Plant Genome. 2019 Mar;12(1). doi: 10.3835/plantgenome2018.06.0044.
Mining crop genomic variation can facilitate the genetic research of complex traits and molecular breeding. In sorghum [ L. (Moench)], several large-scale single nucleotide polymorphism (SNP) datasets have been generated using genotyping-by-sequencing of KI reduced representation libraries. However, data reuse has been impeded by differences in reference genome coordinates among datasets. To facilitate reuse of these data, we constructed and characterized an integrated 459,304-SNP dataset for 10,323 sorghum genotypes on the version 3.1 reference genome. The SNP distribution showed high enrichment in subtelomeric chromosome arms and in genic regions (48% of SNPs) and was highly correlated ( = 0.82) to the distribution of KI restriction sites. The genetic structure reflected population differences by botanical race, as well as familial structure among recombinant inbred lines (RILs). Faster linkage disequilibrium decay was observed in the diversity panel than in the RILs, as expected, given the greater opportunity for recombination in diverse populations. To validate the quality and utility of the integrated SNP dataset, we used genome-wide association studies (GWAS) of genebank phenotype data, precisely mapping several known genes (e.g and ) and identifying novel associations for other traits. We further validated the dataset with GWAS of new and published plant height and flowering time data in a nested association mapping population, precisely mapping known genes and identifying epistatic interactions underlying both traits. These findings validate this integrated SNP dataset as a useful genomics resource for sorghum genetics and breeding.

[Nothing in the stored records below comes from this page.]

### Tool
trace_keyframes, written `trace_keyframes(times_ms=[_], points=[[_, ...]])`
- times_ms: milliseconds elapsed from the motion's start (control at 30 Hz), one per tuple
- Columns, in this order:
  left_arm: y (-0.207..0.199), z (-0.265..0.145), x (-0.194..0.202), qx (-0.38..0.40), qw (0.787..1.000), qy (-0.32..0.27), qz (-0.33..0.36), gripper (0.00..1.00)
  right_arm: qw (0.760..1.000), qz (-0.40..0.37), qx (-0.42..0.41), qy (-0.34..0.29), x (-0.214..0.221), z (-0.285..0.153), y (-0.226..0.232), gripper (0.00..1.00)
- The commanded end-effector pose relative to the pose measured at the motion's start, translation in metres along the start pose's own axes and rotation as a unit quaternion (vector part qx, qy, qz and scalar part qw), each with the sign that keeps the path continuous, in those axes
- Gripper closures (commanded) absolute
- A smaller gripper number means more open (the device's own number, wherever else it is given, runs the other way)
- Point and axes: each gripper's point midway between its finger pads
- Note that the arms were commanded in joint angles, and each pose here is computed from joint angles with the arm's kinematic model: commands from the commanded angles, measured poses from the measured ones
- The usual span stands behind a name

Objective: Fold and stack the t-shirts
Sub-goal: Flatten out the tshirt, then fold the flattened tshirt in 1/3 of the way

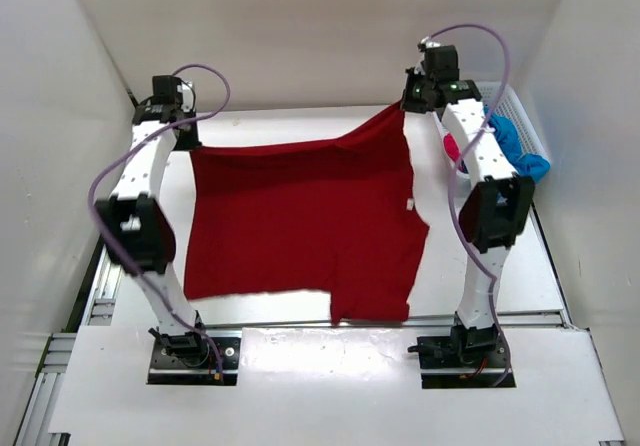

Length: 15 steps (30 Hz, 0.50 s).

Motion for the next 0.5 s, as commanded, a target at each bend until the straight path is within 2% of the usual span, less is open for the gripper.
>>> trace_keyframes(times_ms=[0, 100, 200, 367, 467], points=[[0.014, 0.04, -0.031, -0.01, 1.0, -0.022, -0.01, 0.9, 0.997, 0.044, -0.05, -0.029, -0.028, 0.013, 0.014, 1.0], [0.015, 0.069, -0.036, -0.013, 1.0, -0.011, -0.009, 0.9, 0.997, 0.063, -0.047, -0.013, -0.02, 0.027, 0.001, 1.0], [0.016, 0.08, -0.039, -0.017, 1.0, -0.01, -0.009, 0.9, 0.996, 0.066, -0.057, 0.021, 0.001, 0.034, -0.001, 1.0], [0.021, 0.082, -0.033, -0.033, 0.999, 0.0, -0.009, 0.9, 0.99, 0.1, -0.069, 0.067, 0.035, 0.015, 0.001, 1.0], [0.026, 0.086, -0.011, -0.055, 0.998, 0.03, -0.006, 0.9, 0.985, 0.118, -0.068, 0.107, 0.071, 0.003, -0.005, 1.0]])
Point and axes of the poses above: each gripper's point midway between its finger pads, its own z axis out along the fingers, its own y axis along the line the jaws close on, x = y × z, and after that the axes turned 12 degrees about z, right-handed
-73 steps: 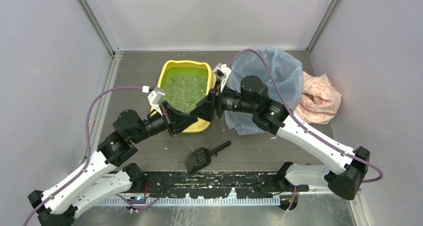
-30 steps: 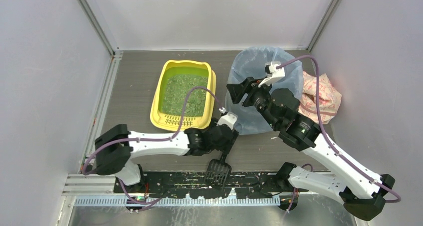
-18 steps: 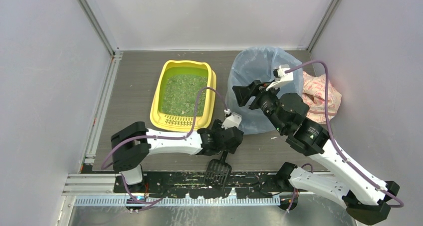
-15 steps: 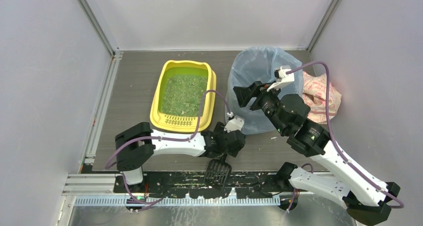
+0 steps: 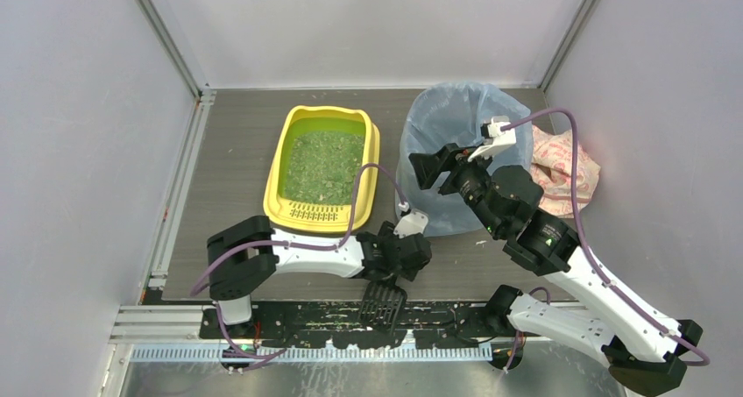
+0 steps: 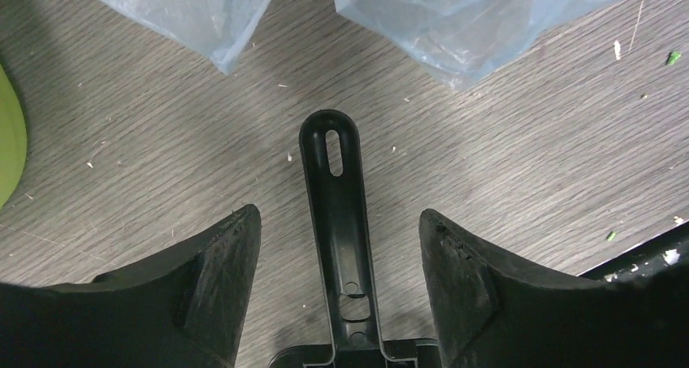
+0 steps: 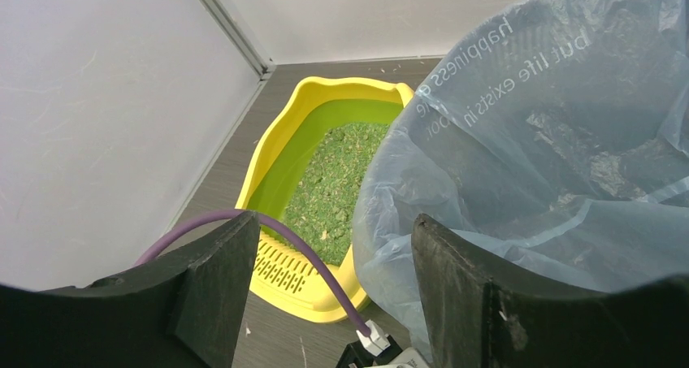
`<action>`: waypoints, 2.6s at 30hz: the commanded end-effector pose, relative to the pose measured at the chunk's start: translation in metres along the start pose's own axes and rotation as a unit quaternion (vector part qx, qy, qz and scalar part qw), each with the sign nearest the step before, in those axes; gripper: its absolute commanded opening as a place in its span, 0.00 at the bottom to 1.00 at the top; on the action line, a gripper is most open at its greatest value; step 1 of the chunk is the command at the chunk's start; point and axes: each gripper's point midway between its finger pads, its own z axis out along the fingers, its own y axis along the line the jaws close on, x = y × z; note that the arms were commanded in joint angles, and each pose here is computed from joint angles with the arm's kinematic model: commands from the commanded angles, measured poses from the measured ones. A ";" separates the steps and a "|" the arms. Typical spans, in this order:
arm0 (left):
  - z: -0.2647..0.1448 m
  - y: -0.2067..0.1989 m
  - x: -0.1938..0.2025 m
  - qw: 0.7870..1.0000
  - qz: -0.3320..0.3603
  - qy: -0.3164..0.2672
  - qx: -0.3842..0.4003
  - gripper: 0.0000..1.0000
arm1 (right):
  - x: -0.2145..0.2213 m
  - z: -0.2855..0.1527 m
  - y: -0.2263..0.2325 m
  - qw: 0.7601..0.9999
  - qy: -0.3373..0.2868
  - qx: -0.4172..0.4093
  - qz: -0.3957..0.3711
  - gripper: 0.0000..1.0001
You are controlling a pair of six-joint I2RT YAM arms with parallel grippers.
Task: Clean the litter box
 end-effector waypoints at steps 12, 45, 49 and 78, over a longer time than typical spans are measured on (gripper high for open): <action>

挖掘作物基因组变异可以促进复杂性状的遗传研究和分子育种。在高粱[ L. (Moench)]中,已经使用 KI 简化基因组文库的测序基因型分析生成了几个大规模的单核苷酸多态性(SNP)数据集。然而,由于数据集之间参考基因组坐标的差异,数据的重复利用受到了阻碍。为了促进这些数据的重复利用,我们构建并描述了一个整合的 SNP 数据集,包含 10323 个高粱基因型在版本 3.1 参考基因组上的 459304 个 SNP。SNP 的分布在端粒染色体臂和基因区域(48%的 SNP)中高度富集,与 KI 限制位点的分布高度相关( = 0.82)。遗传结构反映了植物学品种、重组自交系(RIL)家族结构之间的群体差异。正如预期的那样,在多样性面板中观察到的连锁不平衡衰减速度快于 RILs,这是由于在多样化群体中重组的机会更多。为了验证整合 SNP 数据集的质量和效用,我们使用了基因库表型数据的全基因组关联研究(GWAS),精确地映射了几个已知基因(例如和),并确定了其他性状的新关联。我们还使用嵌套关联作图群体中的新和已发表的植物高度和开花时间数据的 GWAS 进一步验证了数据集,精确地映射了已知基因,并确定了这两个性状的上位性相互作用。这些发现验证了这个整合的 SNP 数据集是高粱遗传和育种的有用基因组资源。